10


    讓瑪麗倍感失望的是,小傑弗裏的母親並不知道那位教唆兒子的陌生人是誰。


    有管家出錢看病,婦人的身體好了不少,瑪麗進門時她正坐在床上繡花。聽到瑪麗和福爾摩斯先生的來意,人還沒開口,眼淚就掉了下來。
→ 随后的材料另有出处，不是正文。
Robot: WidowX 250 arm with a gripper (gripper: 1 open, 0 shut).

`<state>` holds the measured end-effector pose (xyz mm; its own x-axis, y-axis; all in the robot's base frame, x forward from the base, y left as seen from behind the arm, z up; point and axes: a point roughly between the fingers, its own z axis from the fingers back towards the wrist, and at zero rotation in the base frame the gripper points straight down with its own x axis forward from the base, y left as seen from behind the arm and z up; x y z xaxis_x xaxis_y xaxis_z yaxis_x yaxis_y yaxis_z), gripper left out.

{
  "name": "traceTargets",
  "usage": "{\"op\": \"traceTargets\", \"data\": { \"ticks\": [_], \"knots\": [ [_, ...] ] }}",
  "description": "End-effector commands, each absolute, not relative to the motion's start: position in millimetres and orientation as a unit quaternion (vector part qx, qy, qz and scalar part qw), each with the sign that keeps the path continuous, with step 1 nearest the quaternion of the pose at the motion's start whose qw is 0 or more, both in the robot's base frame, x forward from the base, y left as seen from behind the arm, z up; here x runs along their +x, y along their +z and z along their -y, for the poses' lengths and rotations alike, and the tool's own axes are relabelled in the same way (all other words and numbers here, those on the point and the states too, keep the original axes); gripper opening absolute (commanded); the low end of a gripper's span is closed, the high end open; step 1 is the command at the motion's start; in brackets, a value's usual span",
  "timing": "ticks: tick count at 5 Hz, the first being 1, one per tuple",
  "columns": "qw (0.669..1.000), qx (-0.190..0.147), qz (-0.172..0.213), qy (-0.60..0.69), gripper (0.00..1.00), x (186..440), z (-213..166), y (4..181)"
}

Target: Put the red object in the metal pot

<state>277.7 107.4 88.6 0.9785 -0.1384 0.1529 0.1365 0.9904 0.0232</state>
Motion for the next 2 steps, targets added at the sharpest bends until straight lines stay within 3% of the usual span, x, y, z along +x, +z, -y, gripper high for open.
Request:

    “傑弗裏那麽年輕,”小傑弗裏的母親哽咽道,“都怪我身體不好,不然他也不會犯下做錯。”


    “你要注意身體,太太。”


    事到如今,瑪麗也不知道作何安慰,她隻得把自己的手帕遞婦人:“福爾摩斯先生會找出陷害小傑弗裏的罪魁禍首,你可曾見過那位陌生人的模樣?”


    “那、那位陌生人?”


    婦人感激地接過瑪麗的手帕,卻搖了搖頭:“那天我的兒子迴家,隻是說有名好心人請了他一杯酒,指點了他。”


    這點達西先生已經轉述過了。


    瑪麗轉頭看向福爾摩斯先生,站在床前的偵探還是一副冷淡的模樣,仿佛不為一名母親的眼淚而受到觸動。
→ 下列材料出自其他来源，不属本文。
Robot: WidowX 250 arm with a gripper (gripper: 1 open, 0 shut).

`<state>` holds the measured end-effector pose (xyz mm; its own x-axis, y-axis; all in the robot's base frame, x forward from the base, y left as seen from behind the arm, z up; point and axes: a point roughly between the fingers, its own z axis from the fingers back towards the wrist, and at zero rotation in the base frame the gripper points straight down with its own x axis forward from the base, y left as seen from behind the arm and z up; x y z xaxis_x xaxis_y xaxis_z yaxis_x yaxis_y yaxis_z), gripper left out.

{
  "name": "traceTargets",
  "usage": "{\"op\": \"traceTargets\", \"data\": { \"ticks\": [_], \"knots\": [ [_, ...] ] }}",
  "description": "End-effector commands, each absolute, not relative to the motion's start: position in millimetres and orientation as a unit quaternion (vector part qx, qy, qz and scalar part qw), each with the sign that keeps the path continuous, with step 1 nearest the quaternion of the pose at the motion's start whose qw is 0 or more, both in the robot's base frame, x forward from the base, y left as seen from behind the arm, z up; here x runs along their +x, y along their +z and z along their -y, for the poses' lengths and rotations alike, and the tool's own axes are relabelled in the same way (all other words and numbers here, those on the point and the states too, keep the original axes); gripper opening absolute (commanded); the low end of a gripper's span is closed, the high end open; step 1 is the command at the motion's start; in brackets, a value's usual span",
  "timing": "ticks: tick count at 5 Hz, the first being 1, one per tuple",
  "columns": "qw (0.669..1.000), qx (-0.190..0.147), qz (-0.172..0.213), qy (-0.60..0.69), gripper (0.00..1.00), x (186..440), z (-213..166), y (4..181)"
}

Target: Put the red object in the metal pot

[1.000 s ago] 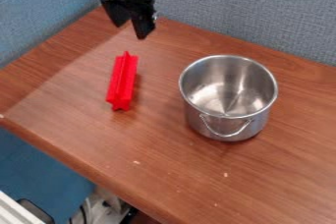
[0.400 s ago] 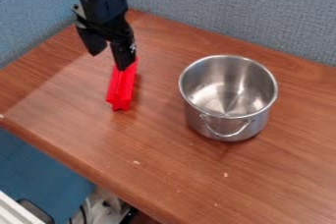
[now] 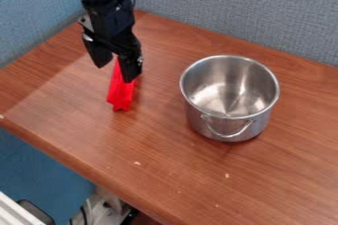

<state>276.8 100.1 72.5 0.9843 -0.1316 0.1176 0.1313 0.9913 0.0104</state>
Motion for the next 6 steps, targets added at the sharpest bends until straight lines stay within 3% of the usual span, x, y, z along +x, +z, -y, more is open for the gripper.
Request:
{"op": "traceTargets", "data": {
  "ticks": [1,6],
  "knots": [
    [0.995,0.015,0.076,-0.068,1.0,289,-109,81.3],
    [0.994,0.0,0.054,-0.092,1.0,280,-112,75.1]
  ]
}}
    “你可曾見過那名陌生人,或者他穿什麽衣服、長什麽樣,是否有特殊的口音,這些小傑弗裏說過嗎?”偵探問道。


    “是,是了!”


    聽到福爾摩斯先生的問題,婦人的神情一頓,然後急切地開口:“傑弗裏說,那名好心人有著北方的口音。”


    瑪麗一凜。


    賓利先生正是從北方搬來的,如此看來,說不定還是他之前就相識的人……甚至是朋友也說不定。
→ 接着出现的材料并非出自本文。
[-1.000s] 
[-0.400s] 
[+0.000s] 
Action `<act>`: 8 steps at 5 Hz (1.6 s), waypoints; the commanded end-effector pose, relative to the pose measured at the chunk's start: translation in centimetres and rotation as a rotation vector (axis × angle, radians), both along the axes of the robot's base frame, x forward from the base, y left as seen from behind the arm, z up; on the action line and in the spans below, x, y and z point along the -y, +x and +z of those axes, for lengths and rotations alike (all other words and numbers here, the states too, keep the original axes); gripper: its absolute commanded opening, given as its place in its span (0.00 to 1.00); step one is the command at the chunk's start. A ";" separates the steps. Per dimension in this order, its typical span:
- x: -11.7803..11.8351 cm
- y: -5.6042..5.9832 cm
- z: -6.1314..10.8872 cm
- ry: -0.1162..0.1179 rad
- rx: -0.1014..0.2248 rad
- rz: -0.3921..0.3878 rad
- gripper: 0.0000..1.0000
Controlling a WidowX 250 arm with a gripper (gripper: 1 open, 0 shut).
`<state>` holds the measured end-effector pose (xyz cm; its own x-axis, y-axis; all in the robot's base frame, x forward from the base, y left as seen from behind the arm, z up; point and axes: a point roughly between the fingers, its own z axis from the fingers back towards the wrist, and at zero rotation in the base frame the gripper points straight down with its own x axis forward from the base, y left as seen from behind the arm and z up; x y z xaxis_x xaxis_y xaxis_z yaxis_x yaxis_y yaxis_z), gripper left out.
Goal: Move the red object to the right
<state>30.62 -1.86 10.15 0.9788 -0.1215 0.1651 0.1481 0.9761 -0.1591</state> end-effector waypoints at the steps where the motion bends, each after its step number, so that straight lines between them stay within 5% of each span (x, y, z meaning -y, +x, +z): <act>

    隻是除此之外,小傑弗裏的母親也並不知道其他細節了。


    瑪麗再三向傷心不已的婦人許諾,說福爾摩斯先生一定會揪出真正的罪魁禍首。跟隨偵探同小傑弗裏的母親告別,重返梅裏頓的街道上後,瑪麗重重地歎息一聲。


    “北方人,”她神色嚴峻,“會不會是賓利先生過往的合作夥伴或者是競爭對手?”


    “你認為唆使者是賓利先生認識的人。”


    “我不確定,先生,”瑪麗側了側頭,“我甚至不明白為什麽要對著一份合同下手,偷走合同又有什麽用?”


    “……”


    福爾摩斯先生沒有迴答。


    他淺色的眼睛始終停留在瑪麗的身上,盯著她的眼睛。偵探灼灼的目光中帶著幾分審視和思索,卻沒流露出任何情緒。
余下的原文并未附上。